Work task
The whole listing is to be reproduced exactly as given.

Supplied data
────────────────
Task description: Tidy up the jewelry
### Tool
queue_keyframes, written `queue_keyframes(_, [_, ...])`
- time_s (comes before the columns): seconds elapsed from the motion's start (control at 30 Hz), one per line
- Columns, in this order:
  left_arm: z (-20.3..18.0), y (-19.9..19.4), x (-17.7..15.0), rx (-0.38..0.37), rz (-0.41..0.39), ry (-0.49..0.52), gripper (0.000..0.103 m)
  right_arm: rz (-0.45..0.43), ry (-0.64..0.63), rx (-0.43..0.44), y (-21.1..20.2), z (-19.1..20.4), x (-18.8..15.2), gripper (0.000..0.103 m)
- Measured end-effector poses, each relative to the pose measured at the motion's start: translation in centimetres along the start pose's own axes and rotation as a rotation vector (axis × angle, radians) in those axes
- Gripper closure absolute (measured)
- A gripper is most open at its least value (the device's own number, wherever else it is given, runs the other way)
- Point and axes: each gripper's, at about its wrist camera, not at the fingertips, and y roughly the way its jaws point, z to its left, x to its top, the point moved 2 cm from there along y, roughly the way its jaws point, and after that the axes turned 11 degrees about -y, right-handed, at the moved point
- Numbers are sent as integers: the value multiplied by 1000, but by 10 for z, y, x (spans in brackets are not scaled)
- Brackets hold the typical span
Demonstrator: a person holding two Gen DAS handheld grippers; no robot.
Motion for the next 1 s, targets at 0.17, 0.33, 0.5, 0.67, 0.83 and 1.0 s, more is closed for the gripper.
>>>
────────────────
Written solution
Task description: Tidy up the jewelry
### Tool
queue_keyframes, written `queue_keyframes(_, [_, ...])`
- time_s (comes before the columns): seconds elapsed from the motion's start (control at 30 Hz), one per line
- Columns, in this order:
  left_arm: z (-20.3..18.0), y (-19.9..19.4), x (-17.7..15.0), rx (-0.38..0.37), rz (-0.41..0.39), ry (-0.49..0.52), gripper (0.000..0.103 m)
  right_arm: rz (-0.45..0.43), ry (-0.64..0.63), rx (-0.43..0.44), y (-21.1..20.2), z (-19.1..20.4), x (-18.8..15.2), gripper (0.000..0.103 m)
- Measured end-effector poses, each relative to the pose measured at the motion's start: translation in centimetres along the start pose's own axes and rotation as a rotation vector (axis × angle, radians) in those axes
- Gripper closure absolute (measured)
- A gripper is most open at its least value (the device's own number, wherever else it is given, runs the other way)
- Point and axes: each gripper's, at about its wrist camera, not at the fingertips, and y roughly the way its jaws point, z to its left, x to its top, the point moved 2 cm from there along y, roughly the way its jaws point, and after that the axes turned 11 degrees about -y, right-handed, at the moved point
- Numbers are sent as integers: the value multiplied by 1000, but by 10 for z, y, x (spans in brackets are not scaled)
- Brackets hold the typical span
Demonstrator: a person holding two Gen DAS handheld grippers; no robot.
Motion for the next 1 s, targets at 0.17, 0.33, 0.5, 0.67, 0.83 and 1.0 s, more is closed for the gripper.
>>>

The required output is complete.